# color question



## Searcher (Aug 7, 2009)

How can breeders determine what color their pups will actually be? Do I understand correctly that blues & silvers are born black.


----------



## peppersb (Jun 5, 2011)

I just saw two 10 week old puppies. Both looked black, but the breeder said that one would be blue and the other black. Their coats looked the same (both black) except for their faces. The faces had been groomed, and one face was just a little bit lighter than the other. It had already started to lighten enough for the breeder to know that one pup would be blue and other black.


----------



## Paragon (Feb 18, 2012)

Searcher,

Yes, Silvers and Blues are born Black.
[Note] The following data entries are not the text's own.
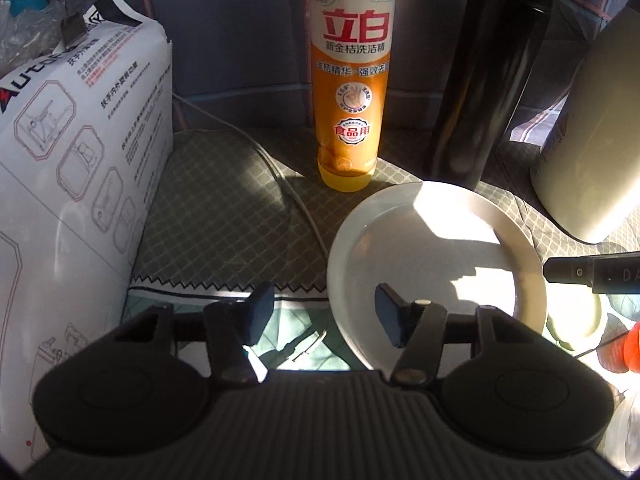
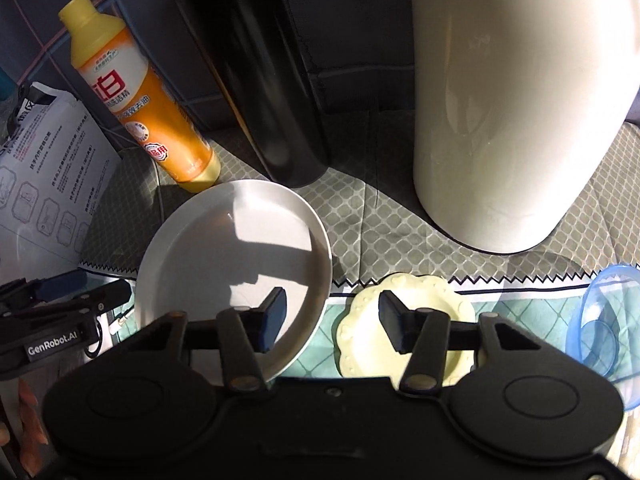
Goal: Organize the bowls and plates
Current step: 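Close the left gripper on the white plate rim while the right gripper grips it too, then lift the white plate with both grippers and lower it beside the instruction box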
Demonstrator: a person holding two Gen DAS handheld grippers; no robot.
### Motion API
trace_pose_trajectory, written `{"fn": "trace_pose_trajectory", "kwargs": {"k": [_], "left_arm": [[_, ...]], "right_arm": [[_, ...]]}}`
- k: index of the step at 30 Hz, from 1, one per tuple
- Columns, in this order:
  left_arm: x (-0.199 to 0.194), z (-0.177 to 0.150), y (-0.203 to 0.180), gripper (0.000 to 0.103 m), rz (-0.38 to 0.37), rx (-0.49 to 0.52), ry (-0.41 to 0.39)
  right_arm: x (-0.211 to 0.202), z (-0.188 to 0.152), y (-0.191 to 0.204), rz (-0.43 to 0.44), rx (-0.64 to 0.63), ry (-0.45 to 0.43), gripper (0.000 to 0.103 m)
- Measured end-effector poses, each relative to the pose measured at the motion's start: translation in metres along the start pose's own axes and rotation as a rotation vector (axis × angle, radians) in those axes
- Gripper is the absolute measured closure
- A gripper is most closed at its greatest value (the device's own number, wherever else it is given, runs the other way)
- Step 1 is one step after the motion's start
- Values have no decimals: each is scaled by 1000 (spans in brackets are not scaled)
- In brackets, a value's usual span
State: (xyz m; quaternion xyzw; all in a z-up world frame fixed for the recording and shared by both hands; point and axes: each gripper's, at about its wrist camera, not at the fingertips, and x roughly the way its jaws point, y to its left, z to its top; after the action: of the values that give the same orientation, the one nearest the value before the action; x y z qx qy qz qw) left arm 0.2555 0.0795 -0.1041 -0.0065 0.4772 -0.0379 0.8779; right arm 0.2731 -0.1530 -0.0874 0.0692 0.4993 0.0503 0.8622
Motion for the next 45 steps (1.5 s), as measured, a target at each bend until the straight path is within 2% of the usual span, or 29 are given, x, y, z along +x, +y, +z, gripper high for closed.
{"fn": "trace_pose_trajectory", "kwargs": {"k": [6, 9, 13, 17, 19, 21, 30, 35, 40, 45], "left_arm": [[21, 2, -3, 67, -28, 10, 38], [27, 2, -5, 76, -49, 3, 50], [32, 4, -7, 79, -52, 24, 41], [31, 3, 0, 92, -49, 19, 40], [30, 3, 5, 93, -62, 10, 51], [30, 2, 3, 93, -47, 23, 58], [34, -1, -9, 89, -1, 64, 54], [24, -1, -16, 92, 55, 83, 31], [7, 1, -12, 92, 40, 55, 22], [-16, -3, -16, 91, 78, 42, 12]], "right_arm": [[31, 15, -3, 3, -13, 18, 65], [38, 14, -6, 8, -20, 25, 76], [47, 12, 0, 28, -33, 43, 89], [49, 10, 7, 3, -57, 39, 94], [52, 9, 6, 3, -56, 42, 95], [55, 8, 2, 8, -43, 58, 95], [55, 2, 2, 13, -54, 26, 92], [54, 2, 14, -49, -55, 28, 93], [40, 1, 20, -42, -38, 27, 93], [13, -2, 28, -36, -37, 37, 93]]}}
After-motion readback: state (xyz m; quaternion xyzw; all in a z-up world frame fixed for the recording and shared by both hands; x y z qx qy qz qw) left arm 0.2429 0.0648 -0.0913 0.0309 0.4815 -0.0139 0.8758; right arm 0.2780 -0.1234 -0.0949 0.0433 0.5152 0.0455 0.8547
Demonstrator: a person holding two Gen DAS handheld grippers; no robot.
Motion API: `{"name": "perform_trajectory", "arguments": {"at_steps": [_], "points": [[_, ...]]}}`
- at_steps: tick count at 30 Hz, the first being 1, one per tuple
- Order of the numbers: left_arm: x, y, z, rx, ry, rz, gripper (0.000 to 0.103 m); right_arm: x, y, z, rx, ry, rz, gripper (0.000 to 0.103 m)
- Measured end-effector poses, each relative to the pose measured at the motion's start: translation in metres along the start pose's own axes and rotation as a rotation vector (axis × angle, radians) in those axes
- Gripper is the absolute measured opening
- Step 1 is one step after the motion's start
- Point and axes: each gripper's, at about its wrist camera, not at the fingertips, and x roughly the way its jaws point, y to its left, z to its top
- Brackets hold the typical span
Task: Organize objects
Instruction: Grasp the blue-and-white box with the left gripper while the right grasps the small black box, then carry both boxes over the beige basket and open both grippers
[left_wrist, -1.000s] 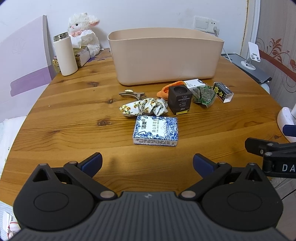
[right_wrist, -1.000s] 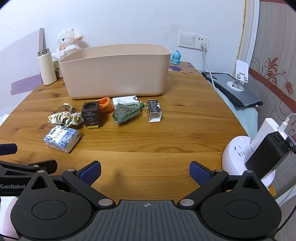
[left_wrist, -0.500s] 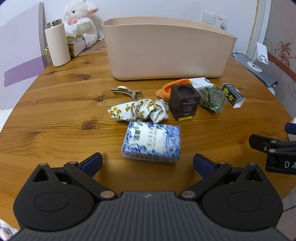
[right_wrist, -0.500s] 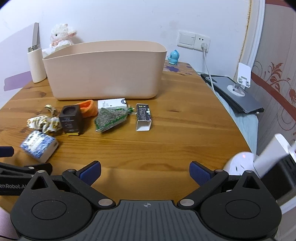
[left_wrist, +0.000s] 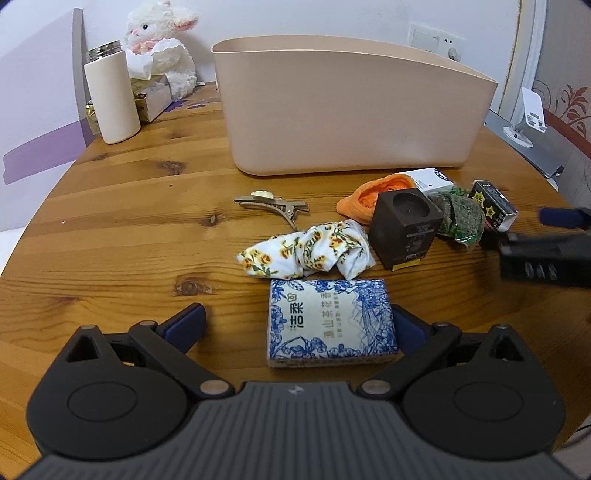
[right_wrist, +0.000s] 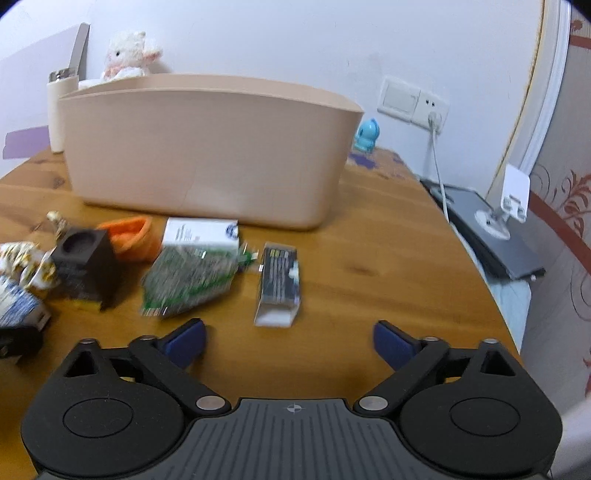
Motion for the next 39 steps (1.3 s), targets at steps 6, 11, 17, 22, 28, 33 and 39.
{"name": "perform_trajectory", "arguments": {"at_steps": [6, 11, 17, 22, 28, 33, 39], "points": [[-0.005, 0.005, 0.005, 0.031, -0.005, -0.041, 0.065, 0.01, -0.001, 0.014, 0.034, -0.001, 0.045, 0.046], [-0.011, 0.011, 0.003, 0.019, 0.005, -0.066, 0.065, 0.001, 0.011, 0.014, 0.001, 0.013, 0.04, 0.022], [-0.041, 0.019, 0.003, 0.018, -0.046, -0.078, 0.065, -0.03, 0.007, 0.016, 0.051, 0.01, 0.063, 0.022], [-0.075, 0.029, 0.025, 0.029, -0.157, -0.085, 0.065, -0.069, 0.006, 0.034, 0.044, -0.076, 0.057, 0.022], [-0.089, 0.035, 0.074, 0.033, -0.298, -0.05, 0.065, -0.099, 0.001, 0.073, 0.054, -0.203, 0.054, 0.022], [-0.082, 0.032, 0.123, 0.041, -0.35, -0.051, 0.065, -0.098, -0.007, 0.105, 0.056, -0.275, 0.04, 0.022], [-0.042, 0.018, 0.18, 0.037, -0.318, -0.052, 0.065, -0.067, -0.009, 0.143, 0.039, -0.285, 0.045, 0.022]]}}
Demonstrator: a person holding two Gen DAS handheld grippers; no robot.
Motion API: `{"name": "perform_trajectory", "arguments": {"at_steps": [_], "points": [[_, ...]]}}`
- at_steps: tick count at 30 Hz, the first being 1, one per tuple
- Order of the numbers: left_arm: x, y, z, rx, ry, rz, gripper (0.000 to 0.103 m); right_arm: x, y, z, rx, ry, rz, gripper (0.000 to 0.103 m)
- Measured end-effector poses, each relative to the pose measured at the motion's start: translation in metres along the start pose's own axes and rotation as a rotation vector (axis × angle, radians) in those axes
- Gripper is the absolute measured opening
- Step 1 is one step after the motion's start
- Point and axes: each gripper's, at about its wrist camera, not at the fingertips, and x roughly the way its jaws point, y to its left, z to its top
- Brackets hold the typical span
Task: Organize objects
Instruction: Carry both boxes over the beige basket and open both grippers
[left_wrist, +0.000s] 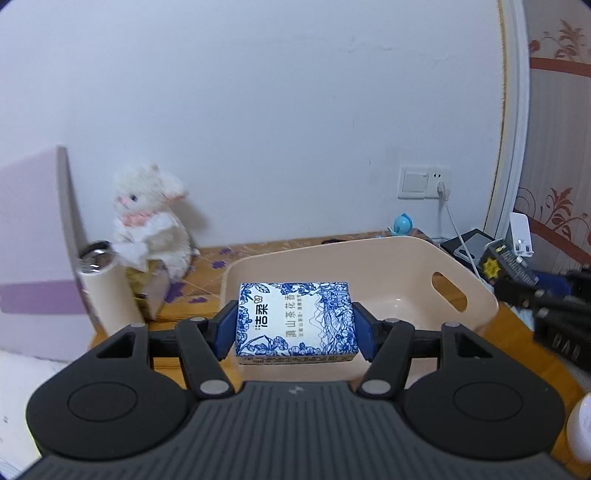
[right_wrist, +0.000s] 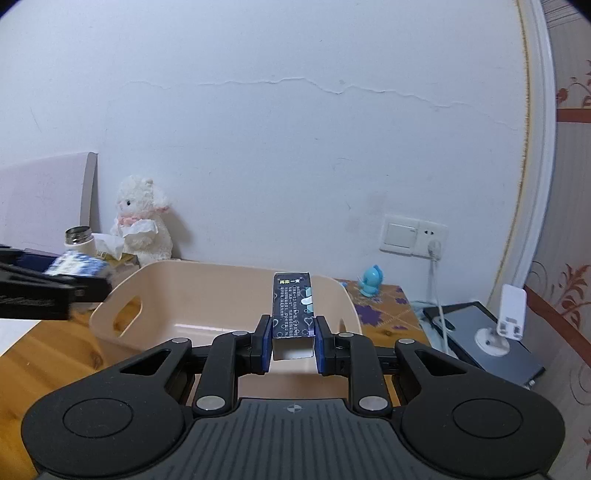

If you were to put a Black pup next to a silver, you will notice the Silver is not so totally Black. It is a sooty Black. The Silvers usually have lighter Steely muzzles. You can tell the Blues from the Silvers if you look under their pads when they are born. The Silvers have light white hairs under the pads, while the Blues are more grey with white hairs. No matter they are the BEST!!! No prejudice here!... 

If you carefully look at the photos you can see the subtle difference in colour. You can also see the white under the pads. By the way they are allmost all Silver, with a Blue baby in for fun...

I just love to watch them grow! I can't wait to see the faces done for the first time in a few weeks! 

Paragon


----------



## Searcher (Aug 7, 2009)

Thanks, for the info. Figured it was something that breeders knew all about.


----------



## willows-mum (May 19, 2012)

What gorgeous pups you have there, so glossy and wavy, the avatar pictue you have is she the mother? she's absolutely stunning too, congratulations!


----------



## Paragon (Feb 18, 2012)

Hello Willows-mom,

No offence taken, but my Avitar is my big Platinum boy Princie(CH Bibelot Tolka High Spirits CGN). Here is a photo of Mom Liza-Jane (Edencourt Silver Angel). 

Pups are now 5 weeks old and just shaved. They actually look like they will all be shades of Silver!... The pup I thought might go Blue, Grey has quickly lightened up!...

The coats are looking wonderful! I am pleased with this litter! All the years of planning and waiting have been worth it!

Paragon


----------



## CT Girl (Nov 17, 2010)

Stunning! Is Princie the father? I hope you will post more pictures as they grow. Are you keeping any? I can see why you are happy that your planning has paid off.


----------



## Paragon (Feb 18, 2012)

CT Girl,

Yes Princie is the dad! I have a thread I started today, with more photos of the babes with faces shaved.

I am not keeping a pup yet, per se. I have one going for show, and one going back for show. I will be watching these cuties grow. I have to say, it will be hard not to keep one. I am already thinking of repeating this breeding. The temperments are awesome!

Paragon


----------